In other words, if the question is easily, readily answerable using a number of sources ("Is it freer or freeer"?, e.g.), then a short answer doesn't do much for me.

However, if it's a little-known word, hard to find even in reverse lookup dictionaries, but someone manages to find the answer after much research (or else knew the answer from prior experience), then a short answer is fine; it "pulls the thorn out of the paw," so to speak. I'll point to Robusto's scansion answer as Exhibit A.

All that said, it may be hard for some users to discern between a moment of brilliance where brevity is appropriate, and a LMGTFY-GAFD/T answer that looks good upon first read. Everyone has their own unique perspective, which is why answering your last question ("Should answers like these be welcomed, tolerated, or deprecated?") is so difficult.

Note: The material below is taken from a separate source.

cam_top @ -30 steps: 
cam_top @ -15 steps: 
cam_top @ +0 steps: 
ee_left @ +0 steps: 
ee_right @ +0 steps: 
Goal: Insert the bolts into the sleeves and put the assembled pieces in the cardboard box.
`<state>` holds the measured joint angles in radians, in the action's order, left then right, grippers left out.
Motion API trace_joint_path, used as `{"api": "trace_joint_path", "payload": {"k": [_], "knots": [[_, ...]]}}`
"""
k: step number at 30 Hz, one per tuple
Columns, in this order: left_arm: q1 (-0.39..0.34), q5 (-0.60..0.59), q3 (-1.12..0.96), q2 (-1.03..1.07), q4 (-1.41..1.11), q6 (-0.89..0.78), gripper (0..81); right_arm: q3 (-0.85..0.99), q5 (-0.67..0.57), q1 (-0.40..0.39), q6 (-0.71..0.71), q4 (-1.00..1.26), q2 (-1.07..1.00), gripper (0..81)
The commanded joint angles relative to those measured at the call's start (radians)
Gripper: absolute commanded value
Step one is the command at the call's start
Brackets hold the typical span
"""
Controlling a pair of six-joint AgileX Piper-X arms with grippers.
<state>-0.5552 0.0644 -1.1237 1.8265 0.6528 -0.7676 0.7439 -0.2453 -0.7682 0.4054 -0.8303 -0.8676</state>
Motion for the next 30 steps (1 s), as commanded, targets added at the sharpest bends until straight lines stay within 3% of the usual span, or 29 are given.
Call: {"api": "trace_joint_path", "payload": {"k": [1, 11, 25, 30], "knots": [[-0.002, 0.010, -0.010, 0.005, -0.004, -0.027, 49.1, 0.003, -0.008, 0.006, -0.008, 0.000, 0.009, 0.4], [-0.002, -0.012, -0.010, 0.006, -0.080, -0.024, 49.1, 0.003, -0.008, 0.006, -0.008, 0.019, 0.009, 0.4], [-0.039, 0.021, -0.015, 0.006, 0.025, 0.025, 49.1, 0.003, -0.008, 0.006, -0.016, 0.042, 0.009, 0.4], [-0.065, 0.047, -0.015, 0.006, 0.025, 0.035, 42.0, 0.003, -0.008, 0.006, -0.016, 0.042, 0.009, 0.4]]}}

If the answer is easily found by a trivial search it's not even a suitable question for a Stack Exchange site in the first place. Any question who's answer that can be easily found in the dictionary should be closed as not constructive, or, the asker should re-phrase the question and explain why the dictionary answer wasn't enough, so that he;'s calling for something more than an answer which can be trivially found. That was we wont see 5 competing answers that say the exact same thing and were added once an hour for half a day as much.

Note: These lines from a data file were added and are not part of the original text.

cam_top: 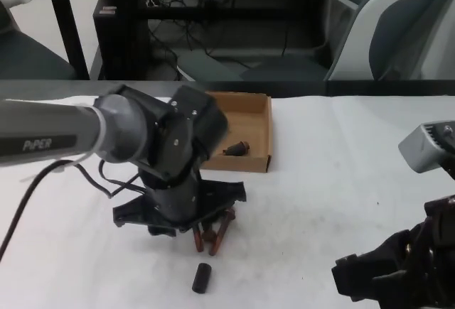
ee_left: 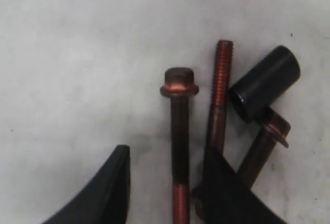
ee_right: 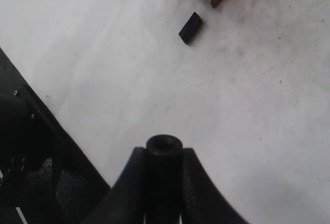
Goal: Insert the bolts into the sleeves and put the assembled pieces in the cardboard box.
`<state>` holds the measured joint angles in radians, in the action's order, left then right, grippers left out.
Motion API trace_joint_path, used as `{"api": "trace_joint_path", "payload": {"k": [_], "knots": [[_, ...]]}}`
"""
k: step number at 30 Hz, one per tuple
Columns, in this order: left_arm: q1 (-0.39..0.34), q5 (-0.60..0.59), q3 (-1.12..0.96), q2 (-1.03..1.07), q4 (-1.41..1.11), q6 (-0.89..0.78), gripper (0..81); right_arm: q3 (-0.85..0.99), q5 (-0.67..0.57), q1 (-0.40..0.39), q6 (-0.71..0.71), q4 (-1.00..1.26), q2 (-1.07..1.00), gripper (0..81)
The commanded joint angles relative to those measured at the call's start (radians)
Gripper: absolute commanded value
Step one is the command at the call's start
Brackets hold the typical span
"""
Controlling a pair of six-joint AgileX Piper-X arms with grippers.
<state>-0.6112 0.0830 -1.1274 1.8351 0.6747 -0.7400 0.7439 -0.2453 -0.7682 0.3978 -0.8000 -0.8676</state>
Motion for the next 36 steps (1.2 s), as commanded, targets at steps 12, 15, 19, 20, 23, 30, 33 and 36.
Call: {"api": "trace_joint_path", "payload": {"k": [12, 15, 19, 20, 23, 30, 33, 36], "knots": [[-0.001, 0.081, -0.011, -0.002, 0.003, 0.035, 40.6, 0.003, -0.023, 0.006, -0.017, 0.011, 0.009, 0.4], [-0.001, 0.109, -0.011, -0.002, 0.003, 0.052, 40.6, 0.003, -0.031, 0.006, -0.017, 0.011, 0.009, 0.4], [-0.004, 0.138, -0.011, -0.002, 0.003, 0.047, 40.6, 0.003, -0.031, 0.017, -0.017, 0.011, 0.009, 0.4], [-0.004, 0.137, -0.011, -0.002, -0.002, 0.040, 40.6, 0.003, -0.031, 0.022, -0.017, 0.011, 0.009, 0.4], [-0.004, 0.130, -0.013, -0.002, -0.006, -0.042, 40.6, 0.006, -0.041, 0.049, -0.017, 0.013, 0.009, 0.4], [-0.005, 0.061, -0.030, 0.001, 0.018, -0.202, 36.4, 0.026, -0.094, 0.115, -0.023, 0.016, 0.009, 0.4], [-0.006, 0.058, -0.045, 0.001, 0.041, -0.223, 36.4, 0.026, -0.130, 0.134, -0.023, 0.028, 0.009, 0.4], [-0.006, 0.055, -0.071, 0.001, 0.105, -0.196, 36.4, 0.026, -0.142, 0.135, -0.023, 0.034, 0.009, 0.4]]}}
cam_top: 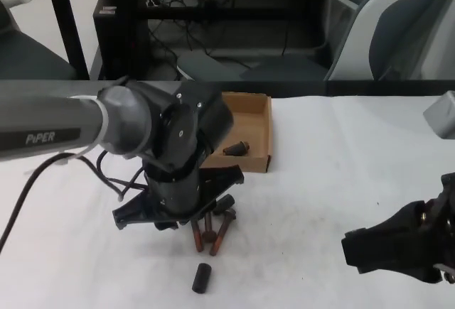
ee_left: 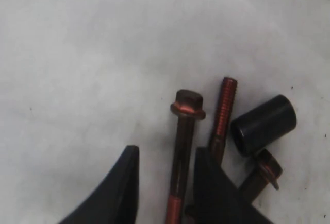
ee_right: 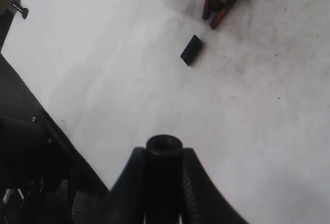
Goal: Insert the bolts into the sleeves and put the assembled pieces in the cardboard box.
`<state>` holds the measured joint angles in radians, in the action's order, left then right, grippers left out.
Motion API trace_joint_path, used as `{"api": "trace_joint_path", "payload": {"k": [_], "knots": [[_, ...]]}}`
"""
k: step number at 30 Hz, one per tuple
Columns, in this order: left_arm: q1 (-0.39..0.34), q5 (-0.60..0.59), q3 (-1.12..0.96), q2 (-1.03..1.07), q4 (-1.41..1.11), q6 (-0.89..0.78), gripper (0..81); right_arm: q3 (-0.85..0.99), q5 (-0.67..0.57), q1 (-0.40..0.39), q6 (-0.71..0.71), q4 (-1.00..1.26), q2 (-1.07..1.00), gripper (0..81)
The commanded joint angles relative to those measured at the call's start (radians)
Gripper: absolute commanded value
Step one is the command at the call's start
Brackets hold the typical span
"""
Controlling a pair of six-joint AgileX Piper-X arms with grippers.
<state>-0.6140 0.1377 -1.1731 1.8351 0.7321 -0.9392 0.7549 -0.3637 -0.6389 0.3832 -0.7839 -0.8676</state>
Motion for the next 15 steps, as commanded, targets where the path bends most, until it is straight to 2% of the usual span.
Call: {"api": "trace_joint_path", "payload": {"k": [1, 15], "knots": [[-0.003, 0.000, -0.033, 0.001, 0.066, 0.014, 36.4, 0.015, -0.024, 0.005, -0.009, 0.018, 0.009, 0.4], [-0.038, -0.041, -0.085, 0.078, 0.112, 0.015, 36.4, 0.015, -0.045, 0.005, -0.009, 0.018, 0.009, 0.4]]}}
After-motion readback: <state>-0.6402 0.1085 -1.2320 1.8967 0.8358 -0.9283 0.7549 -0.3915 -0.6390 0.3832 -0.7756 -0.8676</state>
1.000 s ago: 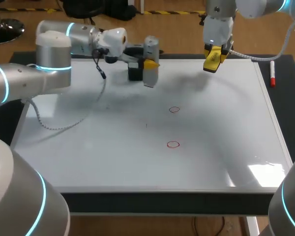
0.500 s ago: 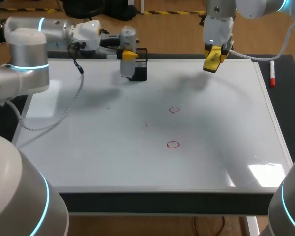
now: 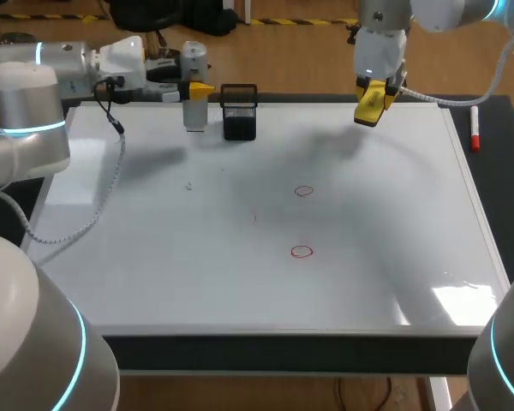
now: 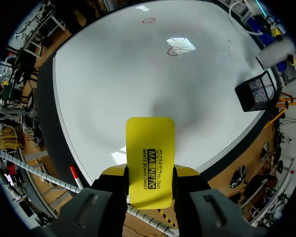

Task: Pick up the inspection probe, press it on each red-marked spot on the whiteboard one by one, put down the probe, pick up the eraser, and wipe off all the red marks.

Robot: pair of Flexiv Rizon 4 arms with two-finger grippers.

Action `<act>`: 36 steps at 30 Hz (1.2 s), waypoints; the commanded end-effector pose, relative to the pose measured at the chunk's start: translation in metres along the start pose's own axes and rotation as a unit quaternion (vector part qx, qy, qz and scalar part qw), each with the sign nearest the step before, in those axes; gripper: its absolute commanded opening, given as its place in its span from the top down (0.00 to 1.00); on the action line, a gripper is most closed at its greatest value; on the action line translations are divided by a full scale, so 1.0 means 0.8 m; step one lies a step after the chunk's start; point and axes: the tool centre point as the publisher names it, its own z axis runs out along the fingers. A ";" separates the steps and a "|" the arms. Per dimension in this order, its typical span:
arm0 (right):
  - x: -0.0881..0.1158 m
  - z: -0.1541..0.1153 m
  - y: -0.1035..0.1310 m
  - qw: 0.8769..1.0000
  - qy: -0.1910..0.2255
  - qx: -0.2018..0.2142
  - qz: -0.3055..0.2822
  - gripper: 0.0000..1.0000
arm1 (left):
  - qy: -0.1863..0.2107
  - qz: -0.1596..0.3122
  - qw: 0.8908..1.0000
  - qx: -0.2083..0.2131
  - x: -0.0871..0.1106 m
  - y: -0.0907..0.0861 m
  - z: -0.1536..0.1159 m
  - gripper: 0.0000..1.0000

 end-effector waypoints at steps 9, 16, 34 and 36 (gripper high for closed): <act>0.001 -0.002 -0.001 1.000 0.002 0.001 -0.001 1.00 | -0.036 0.004 0.999 0.006 -0.004 -0.003 -0.015 1.00; 0.001 -0.002 -0.001 1.000 0.002 0.001 -0.001 1.00 | -0.038 0.002 0.999 0.020 -0.004 -0.003 -0.020 1.00; -0.005 -0.005 0.002 1.000 0.011 0.008 -0.006 1.00 | -0.038 0.002 0.999 0.020 -0.004 -0.003 -0.020 1.00; -0.012 -0.005 0.010 1.000 0.013 0.009 -0.015 1.00 | -0.038 0.002 0.999 0.020 -0.004 -0.003 -0.020 1.00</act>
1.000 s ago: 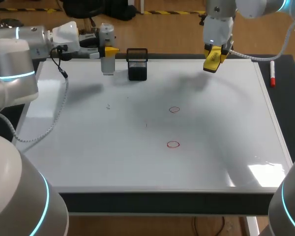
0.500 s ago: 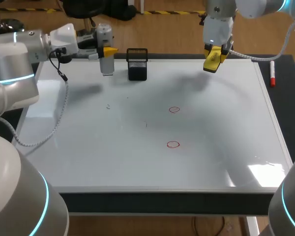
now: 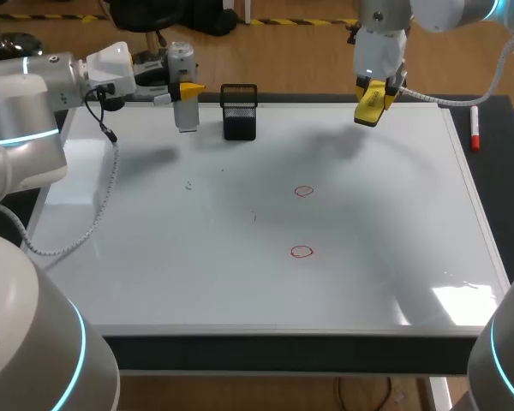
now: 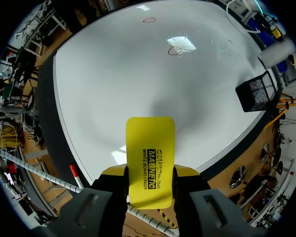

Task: Pick up the inspection probe, press it on each red-marked spot on the whiteboard one by one, put down the probe, pick up the eraser, and wipe off all the red marks.

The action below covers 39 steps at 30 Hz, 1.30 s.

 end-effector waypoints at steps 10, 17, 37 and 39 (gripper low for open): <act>-0.039 0.002 0.066 0.999 0.008 0.006 -0.048 1.00 | 0.000 0.000 1.000 0.001 0.000 -0.001 0.000 1.00; -0.053 -0.005 0.117 0.997 -0.010 0.017 -0.077 1.00 | 0.000 0.000 1.000 0.001 0.000 -0.001 0.000 1.00; -0.085 -0.003 0.237 0.990 -0.043 0.015 -0.132 1.00 | 0.000 0.000 1.000 0.001 0.000 -0.001 0.000 1.00; -0.088 0.000 0.245 0.989 -0.040 0.020 -0.138 1.00 | 0.000 0.000 1.000 0.001 0.000 -0.001 0.000 1.00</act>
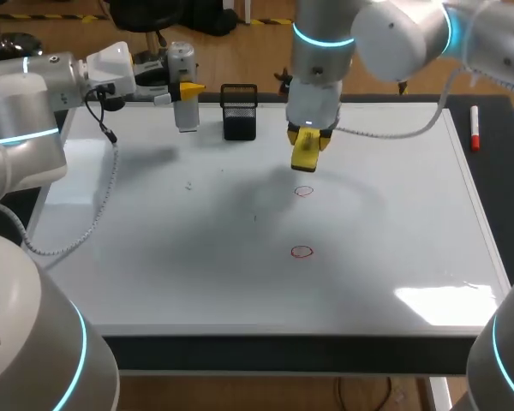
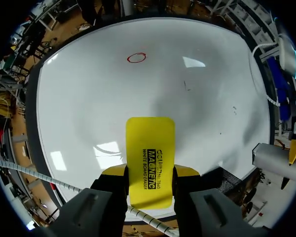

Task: Pick up the inspection probe, press it on each red-marked spot on the whiteboard one by one, put down the probe, pick up the eraser, and wipe off all the red marks.

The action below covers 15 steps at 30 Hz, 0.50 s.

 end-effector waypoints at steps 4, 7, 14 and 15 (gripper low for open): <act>-0.008 0.013 0.024 1.000 -0.004 0.002 -0.010 1.00 | 0.000 0.001 1.000 0.000 0.000 -0.001 0.000 1.00; -0.014 0.021 0.034 1.000 -0.004 -0.002 -0.017 1.00 | 0.000 0.001 1.000 0.000 0.000 -0.001 0.000 1.00; -0.022 0.043 0.048 0.999 -0.001 -0.014 -0.037 1.00 | 0.000 0.001 1.000 0.000 0.000 -0.001 0.000 1.00; -0.024 0.045 0.050 0.999 -0.001 -0.014 -0.037 1.00 | 0.000 0.001 1.000 0.000 0.000 -0.001 0.000 1.00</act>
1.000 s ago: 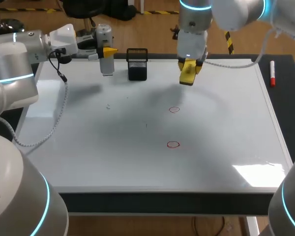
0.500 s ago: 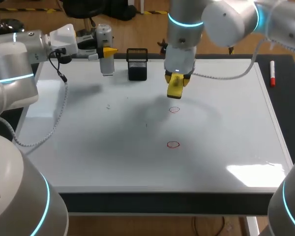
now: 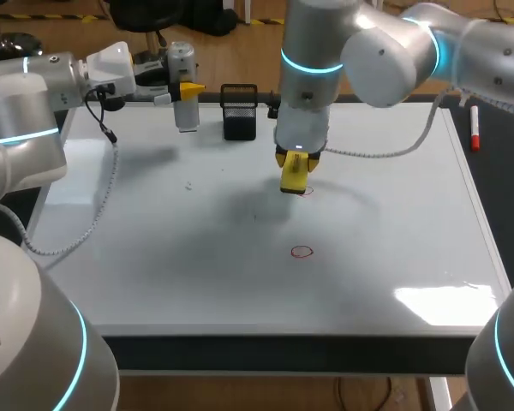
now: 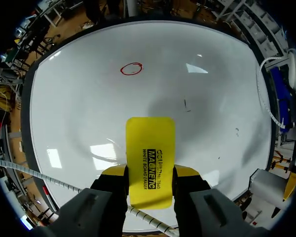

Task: Pick up the inspection probe, press it on each red-marked spot on the whiteboard one by one, put down the probe, pick up the eraser, and wipe off all the red marks.

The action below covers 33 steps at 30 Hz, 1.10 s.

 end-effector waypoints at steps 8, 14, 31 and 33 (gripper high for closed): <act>-0.009 0.028 0.003 1.000 0.014 -0.005 -0.010 1.00 | 0.000 0.001 1.000 0.000 0.001 -0.001 0.000 1.00; -0.004 0.046 0.005 1.000 0.015 -0.010 -0.006 1.00 | 0.000 0.001 1.000 0.000 0.001 -0.001 0.000 1.00; -0.003 0.062 0.004 1.000 0.008 -0.007 -0.012 1.00 | 0.000 0.001 1.000 0.000 0.001 -0.001 0.000 1.00; -0.001 0.064 0.003 1.000 0.009 -0.009 -0.012 1.00 | 0.000 0.001 1.000 0.000 0.001 -0.001 0.000 1.00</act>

  • Qu’est-ce que c’est que “who’s answer” et “wont” en anglais?
    – tchrist Mod
    May 5, 2012 at 15:04

If the answer to a question is very straightforward and easy, as long as the question doesn't get closed, sometimes a link is the best possible answer. Especially if the resource preserves history of all revisions and doesn't delete anything of what you are referencing now and in this moment, like Wiktionary.

Also, part of the purpose of this site is to teach how to use references and so on; in this sense, going to Wiktionary before and after StackExchange, both for consultation and editing, is a direct continuation of this site's purpose and activity. See also my answer on how to reciprocally improve StackExchange and Wiktionary entries.

  • 2
    No, a link is NEVER the best possible answer. This goes completely against the SE diktat, or if you prefer, standard protocol. Links alone are crap answers. Users should ALWAYS cite their sources, and then copy and paste the relevant dictionary entry, or paraphrase the definition if they want.
    – Mari-Lou A
    Nov 16, 2015 at 11:22
  • 2
    A link might be better than an answer that consists of a list of synonyms, or a single word, and filler words that meet the 30-character-limit required by EL&U, but it is far from being the best way.